Nous parlons du moins de ceux qui sont à la Chambre, et dont la grande majorité ont voté pour le gouvernement il y a trois mois. M. Henry Bérenger, directeur du journal l’Action, qui figurait au Congrès, y a pris la défense du ministère en demandant à ceux qui lui avaient donné alors leur confiance pourquoi ils la lui avaient retirée depuis. Que s’est-il passé pendant les vacances qui put justifier ce revirement ? On n’a pas répondu à M. Bérenger, d’abord parce que la réponse était difficile, ensuite parce que ceux auxquels il adressait sa question n’étaient pas à Rouen. Dans ce congrès composé de 600 personnes, il n’y avait pas trois douzaines de parlementaires, et ceux qui y assistaient se sont fait remarquer par leur réserve ; nous n’exceptons même pas M. Vallé, malgré la crudité de ses expressions ; nous n’excepterons que M. Camille Pelletait qui, dans sa lutte contre un cabinet dont il ne fait pas partie, a depuis longtemps brûlé ses vaisseaux. Et c’est pourquoi les violences du Congrès de Rouen ne prouvent nullement que le ministère soit menacé : il y avait là beaucoup d’électeurs, mais fort peu d’élus, et la plupart de ces électeurs ne pouvaient guère parler que pour eux-mêmes. En veut-on une preuve ? Nous avons cité un mot de M. Muller, dont le discours a provoqué un grand enthousiasme. Si M. Muller n’est pas député, ce n’est pas sa faute ; il s’est présenté aux élections dernières, mais il est arrivé le cinquième sur cinq candidats et il n’a réuni que 825 voix sur 13 000. Qu’on juge par cette proportion de ce que représente le Congrès de Rouen. Il a donné à M. Vallé la satisfaction d’entendre parler les vainqueurs ; mais aujourd’hui la parole est à M. Briand, et elle sera demain à la Chambre. Ce sera alors plus sérieux. D’autres préoccupations que celles du Congrès d’hier rempliront peut-être les esprits. Au moment d’écrire ces dernières lignes, la nouvelle nous arrive de la grève du chemin de fer du Nord.
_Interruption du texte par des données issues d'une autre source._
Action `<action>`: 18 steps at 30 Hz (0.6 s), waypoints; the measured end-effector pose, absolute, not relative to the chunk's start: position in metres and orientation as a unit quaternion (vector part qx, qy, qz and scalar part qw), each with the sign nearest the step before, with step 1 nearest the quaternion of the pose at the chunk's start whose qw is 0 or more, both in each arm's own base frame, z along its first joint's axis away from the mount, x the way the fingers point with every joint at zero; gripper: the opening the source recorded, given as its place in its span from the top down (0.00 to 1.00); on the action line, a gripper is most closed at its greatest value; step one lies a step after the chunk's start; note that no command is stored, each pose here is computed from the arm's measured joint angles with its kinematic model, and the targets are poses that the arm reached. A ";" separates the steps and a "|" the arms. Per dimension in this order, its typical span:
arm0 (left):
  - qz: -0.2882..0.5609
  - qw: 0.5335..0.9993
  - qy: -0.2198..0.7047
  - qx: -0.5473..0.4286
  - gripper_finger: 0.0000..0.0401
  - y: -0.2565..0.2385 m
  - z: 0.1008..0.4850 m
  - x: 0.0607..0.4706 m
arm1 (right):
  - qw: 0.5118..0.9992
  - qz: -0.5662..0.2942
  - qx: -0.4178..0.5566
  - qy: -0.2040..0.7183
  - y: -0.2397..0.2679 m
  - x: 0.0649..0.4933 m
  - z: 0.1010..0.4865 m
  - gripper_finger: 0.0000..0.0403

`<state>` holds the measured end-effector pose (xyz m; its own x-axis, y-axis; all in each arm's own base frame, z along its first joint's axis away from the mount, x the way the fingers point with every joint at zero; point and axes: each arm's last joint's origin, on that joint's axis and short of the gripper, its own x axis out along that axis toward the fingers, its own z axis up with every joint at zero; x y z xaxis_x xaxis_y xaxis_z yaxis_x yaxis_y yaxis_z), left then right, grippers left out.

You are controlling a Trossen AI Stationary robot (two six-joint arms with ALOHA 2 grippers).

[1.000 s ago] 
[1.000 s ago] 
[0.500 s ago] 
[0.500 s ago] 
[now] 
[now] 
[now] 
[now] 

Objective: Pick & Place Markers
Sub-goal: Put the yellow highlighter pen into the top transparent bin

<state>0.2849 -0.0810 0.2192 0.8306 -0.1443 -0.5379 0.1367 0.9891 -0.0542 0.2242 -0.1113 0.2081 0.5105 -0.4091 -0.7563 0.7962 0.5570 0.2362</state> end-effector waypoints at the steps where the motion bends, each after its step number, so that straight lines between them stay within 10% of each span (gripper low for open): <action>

Bien que le fait fût prévu depuis quelque temps déjà comme la conséquence inévitable de toute une politique de complaisances et de défaillances, il est de nature à faire impression, même sur le parti radical et radical-socialiste, et à produire une union moins jalousement étroite que la sienne, plus désirable et plus utile.


FRANCIS CHARMES.


Le Directeur-Gérant,

FRANCIS CHARMES.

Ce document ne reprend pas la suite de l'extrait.